7 week grass fed beef, with green asparagus in an oxtail jus.
Finally! Our first red wine of the evening. I understand that the wines are paired with the dishes and that when eating in spring, there are more floral flavours in the tender, first vegetables of spring that naturally suit white wine but a little more variety in the pairings would have been nice.
I don’t know if this was beef from a cow that was fed grass for 7 weeks of it’s longer than that life or if this was veal that only lived for 7 weeks of which, it ate grass the whole time. The piece of meat we both received was slightly on the small side, especially compared to our neighbouring table (who we later discovered knew the owner). I think given the price, two pieces of the above size would have been reasonable. The beef was tender, juicy and had a rich, earthy taste to it that was highlighted by the red wine. I loved that the menu featured two different types of asparagus that evening as asparagus is such a quintessential spring vegetable, and should only be eaten when it is local and in season. The green asparagus was tender and tasted green rather than woody.
Next we had our cheese plate with Jaeger-Defaix’s Rully (2014).
Chaource with sourdough cracker and oignon confit.
Chaource is French cheese made in the village of Chaource in the Champagne-Ardenne region. The cheese is soft, creamy but slightly crumbly. It is eaten young, aged for only two to four weeks. The cheese is so soft that it melts across your tongue, wrapping your entire mouth in its sweet, tanginess.
The sourdough cracker is made from the same “best bread I’ve ever tasted” and is great in cracker form. It is thin, but will hold up substantially to the weight of cheese and still has some of its sourness. The cracker has sesame seeds which gave the cracker some nuttiness that always pairs well with cheese. The oignon confit (or onion jam) is caramelized and smooth, bringing out further sweetness of the cheese.
And lastly we finished with dessert paired with a beautiful Saracco’s Moscato D’Asti (2015).
Strawberries with strawberry sorbet, rhubarb, and lovage.
Oh my god. This tastes like the early days of summer. The strawberries tasted exactly like those June-farmer’s market strawberries we all long for: the perfect combination of sweetness and tartness.

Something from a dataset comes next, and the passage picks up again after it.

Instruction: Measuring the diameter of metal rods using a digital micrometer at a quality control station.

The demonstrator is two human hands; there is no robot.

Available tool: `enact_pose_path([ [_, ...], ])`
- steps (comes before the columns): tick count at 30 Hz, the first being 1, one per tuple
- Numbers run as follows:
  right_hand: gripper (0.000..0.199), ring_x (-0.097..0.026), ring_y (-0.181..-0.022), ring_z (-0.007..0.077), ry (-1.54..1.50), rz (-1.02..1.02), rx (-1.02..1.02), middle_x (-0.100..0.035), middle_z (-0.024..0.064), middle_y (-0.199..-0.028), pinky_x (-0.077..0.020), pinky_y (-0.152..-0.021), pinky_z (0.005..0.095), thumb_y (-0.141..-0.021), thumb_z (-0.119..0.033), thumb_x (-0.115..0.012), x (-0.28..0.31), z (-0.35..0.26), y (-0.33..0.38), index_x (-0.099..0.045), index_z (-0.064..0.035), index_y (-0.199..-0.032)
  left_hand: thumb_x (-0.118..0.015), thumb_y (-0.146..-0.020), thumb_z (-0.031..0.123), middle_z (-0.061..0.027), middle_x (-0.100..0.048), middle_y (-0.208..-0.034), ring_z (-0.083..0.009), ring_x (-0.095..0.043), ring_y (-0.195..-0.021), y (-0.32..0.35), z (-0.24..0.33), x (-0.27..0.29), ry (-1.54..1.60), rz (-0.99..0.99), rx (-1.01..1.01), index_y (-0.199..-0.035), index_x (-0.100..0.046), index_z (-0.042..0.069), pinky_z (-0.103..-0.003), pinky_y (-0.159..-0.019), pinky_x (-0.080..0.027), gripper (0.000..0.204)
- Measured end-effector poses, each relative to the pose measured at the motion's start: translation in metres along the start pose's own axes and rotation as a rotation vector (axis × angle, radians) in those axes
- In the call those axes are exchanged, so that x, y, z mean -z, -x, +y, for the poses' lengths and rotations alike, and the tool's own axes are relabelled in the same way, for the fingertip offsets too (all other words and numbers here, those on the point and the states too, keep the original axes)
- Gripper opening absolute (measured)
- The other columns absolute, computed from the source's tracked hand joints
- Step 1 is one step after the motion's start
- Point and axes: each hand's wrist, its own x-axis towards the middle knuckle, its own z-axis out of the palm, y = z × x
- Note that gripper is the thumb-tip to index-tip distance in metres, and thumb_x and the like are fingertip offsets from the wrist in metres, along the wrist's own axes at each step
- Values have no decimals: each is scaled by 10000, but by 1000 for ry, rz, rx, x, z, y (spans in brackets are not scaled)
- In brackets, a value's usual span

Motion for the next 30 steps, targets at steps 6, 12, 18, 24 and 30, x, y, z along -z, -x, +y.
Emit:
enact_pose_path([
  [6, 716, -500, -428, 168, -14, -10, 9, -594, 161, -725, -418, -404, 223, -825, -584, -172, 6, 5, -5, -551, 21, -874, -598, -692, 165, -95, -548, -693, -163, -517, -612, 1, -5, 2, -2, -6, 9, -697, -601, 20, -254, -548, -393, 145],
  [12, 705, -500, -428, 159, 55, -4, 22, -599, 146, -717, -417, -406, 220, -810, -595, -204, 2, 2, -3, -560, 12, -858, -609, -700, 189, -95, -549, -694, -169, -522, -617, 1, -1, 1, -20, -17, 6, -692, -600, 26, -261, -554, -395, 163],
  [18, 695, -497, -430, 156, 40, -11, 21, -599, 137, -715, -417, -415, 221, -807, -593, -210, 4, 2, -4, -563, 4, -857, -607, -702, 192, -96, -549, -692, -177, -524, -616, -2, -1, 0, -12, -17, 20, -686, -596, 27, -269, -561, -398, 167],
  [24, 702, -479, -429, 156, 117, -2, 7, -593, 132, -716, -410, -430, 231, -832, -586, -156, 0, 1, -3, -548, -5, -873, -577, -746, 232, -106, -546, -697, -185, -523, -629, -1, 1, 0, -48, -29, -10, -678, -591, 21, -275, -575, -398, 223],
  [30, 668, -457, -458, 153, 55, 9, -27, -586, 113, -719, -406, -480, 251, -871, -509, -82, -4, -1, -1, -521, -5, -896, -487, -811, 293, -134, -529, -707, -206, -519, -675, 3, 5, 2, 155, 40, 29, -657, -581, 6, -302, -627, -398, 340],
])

The sorbet had these same flavours in a creamy and icy form. The rhubarb was slightly cooked, but retained its crunch without having any of that awful stringiness that is typical of rhubarb. It was tart but sweet, working with the natural flavours of the strawberries. Lovage is actually an herb with the name coming from “love-ache.” Ache is the medieval name for parsley. But lovage doesn’t have the taste of parsley. It is more often compared to celery and has that slight fennel taste to it. It gave the dessert a bit of pepperiness, accentuating the natural tartiness so the dessert was not overly sweet.
Our meal at Verjus was lovely. Yes, it was pricey but compared to other meals in Paris, it was well priced. On average, our meals were at least 50-60€ not including wine so to spend 152€ on a nice meal is reasonable in my mind. You would be very hard pressed to find a 10-course tasting menu in Paris for less than that for two people.
The atmosphere was comfortable, like being in someone’s home. The staff was professional and knowledge about both the food and wine, and could deftly speak about both in English and French. There were no pretensions about not being able to speak French or not knowing what esoteric ingredients like lovage were. The restaurant was very accessible as someone new to fine dining in Paris If you are in Paris, treat yourself to meal at Verjus. Or a least a glass of wine at the wine bar in the cave-like basement. It is a very French experience.